- REQUIRED ACTION -
Among the lines below, copy exactly those from the one with "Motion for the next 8" through the one with "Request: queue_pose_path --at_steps", counting both ends.

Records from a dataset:
※ ※ ※
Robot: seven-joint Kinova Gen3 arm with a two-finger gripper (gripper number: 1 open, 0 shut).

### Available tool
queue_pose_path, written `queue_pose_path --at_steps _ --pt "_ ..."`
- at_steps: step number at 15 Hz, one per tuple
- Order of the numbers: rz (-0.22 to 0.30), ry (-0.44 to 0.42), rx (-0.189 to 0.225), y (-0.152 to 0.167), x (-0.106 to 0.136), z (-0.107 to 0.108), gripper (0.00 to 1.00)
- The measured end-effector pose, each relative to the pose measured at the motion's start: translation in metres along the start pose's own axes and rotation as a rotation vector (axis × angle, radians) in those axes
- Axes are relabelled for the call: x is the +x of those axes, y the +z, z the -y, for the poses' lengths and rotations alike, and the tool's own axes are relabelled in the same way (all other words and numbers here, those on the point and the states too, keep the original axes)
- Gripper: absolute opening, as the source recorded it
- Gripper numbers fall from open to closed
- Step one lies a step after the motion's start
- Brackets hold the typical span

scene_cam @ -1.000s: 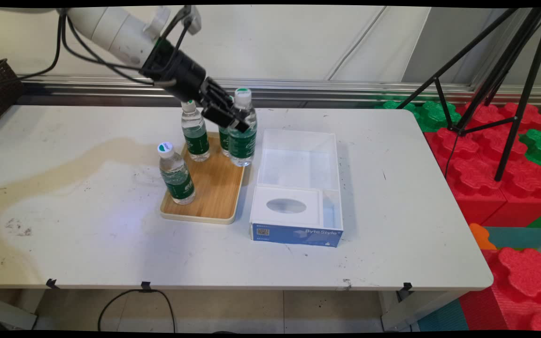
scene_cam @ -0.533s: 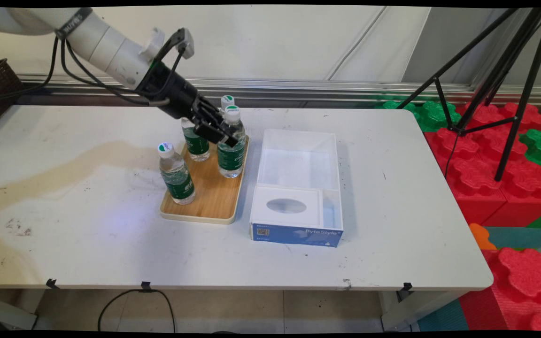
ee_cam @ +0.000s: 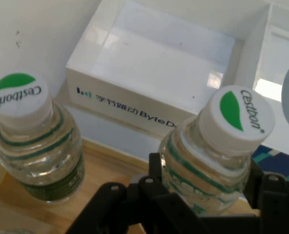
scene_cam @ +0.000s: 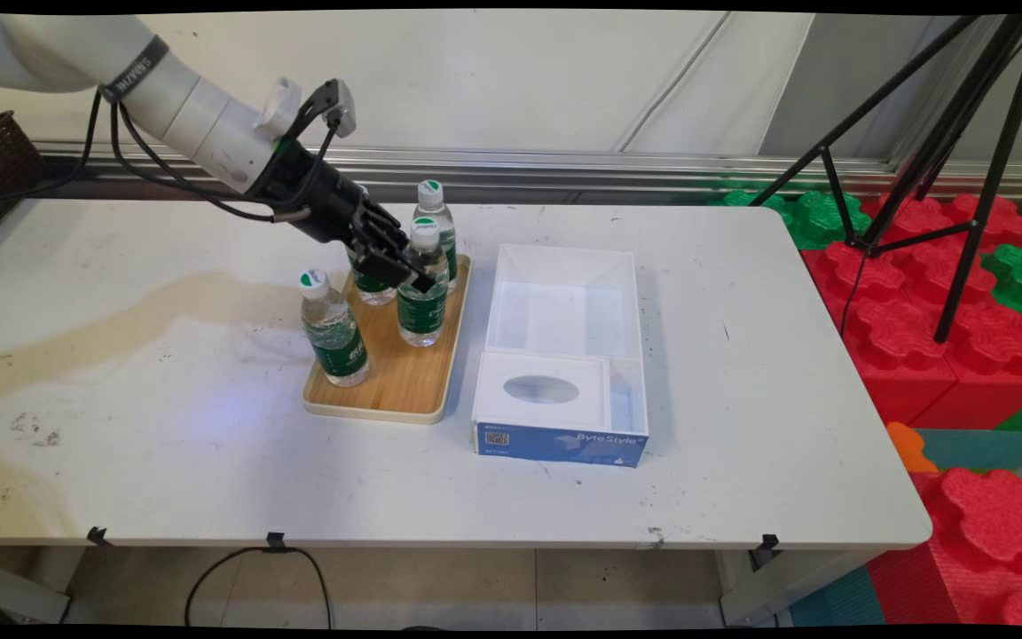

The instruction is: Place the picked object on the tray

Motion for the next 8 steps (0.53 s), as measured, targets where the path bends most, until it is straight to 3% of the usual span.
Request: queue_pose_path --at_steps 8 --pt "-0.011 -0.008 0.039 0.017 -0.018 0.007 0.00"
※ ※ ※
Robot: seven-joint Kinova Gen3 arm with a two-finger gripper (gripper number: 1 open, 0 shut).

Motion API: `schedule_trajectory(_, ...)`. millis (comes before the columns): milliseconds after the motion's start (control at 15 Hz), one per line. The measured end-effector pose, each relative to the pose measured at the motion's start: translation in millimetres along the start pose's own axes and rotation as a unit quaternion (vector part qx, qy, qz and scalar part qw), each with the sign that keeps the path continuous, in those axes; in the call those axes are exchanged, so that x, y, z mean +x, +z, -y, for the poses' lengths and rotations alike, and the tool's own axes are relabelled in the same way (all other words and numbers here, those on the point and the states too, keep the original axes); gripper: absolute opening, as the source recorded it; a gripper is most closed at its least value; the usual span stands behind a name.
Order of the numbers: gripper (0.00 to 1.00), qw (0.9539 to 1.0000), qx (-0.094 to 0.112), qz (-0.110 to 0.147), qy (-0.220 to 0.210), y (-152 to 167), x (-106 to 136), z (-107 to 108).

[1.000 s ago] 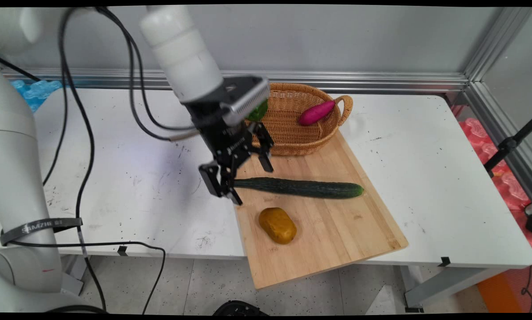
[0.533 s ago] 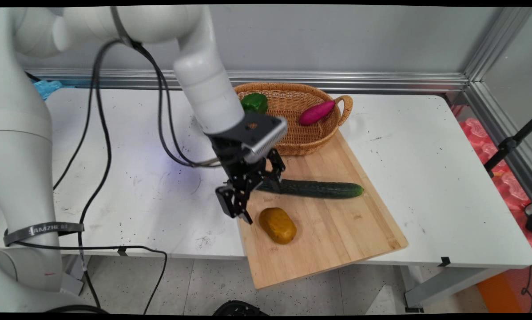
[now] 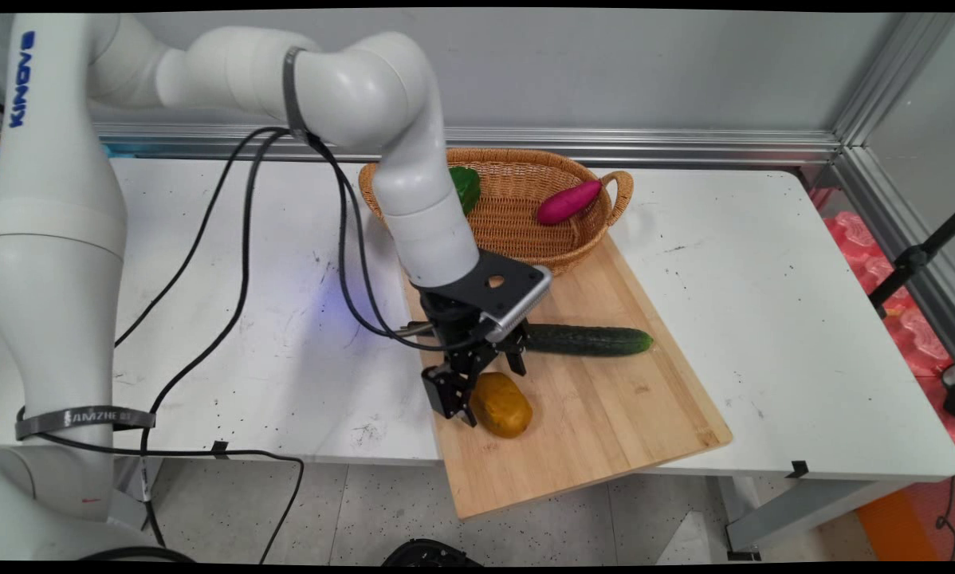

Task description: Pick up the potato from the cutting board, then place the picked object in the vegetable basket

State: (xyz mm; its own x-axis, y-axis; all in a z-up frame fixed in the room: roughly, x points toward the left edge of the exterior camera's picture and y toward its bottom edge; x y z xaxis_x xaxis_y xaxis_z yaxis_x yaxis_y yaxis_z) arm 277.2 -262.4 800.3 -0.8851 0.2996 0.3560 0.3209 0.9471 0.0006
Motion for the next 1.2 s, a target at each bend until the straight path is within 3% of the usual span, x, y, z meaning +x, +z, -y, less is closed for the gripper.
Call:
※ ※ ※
- SOLUTION FOR THIS TASK -
Motion for the next 8 steps (0.53 s), as measured, targets where the path bends most, until it is straight to 3% of the usual span.
Request: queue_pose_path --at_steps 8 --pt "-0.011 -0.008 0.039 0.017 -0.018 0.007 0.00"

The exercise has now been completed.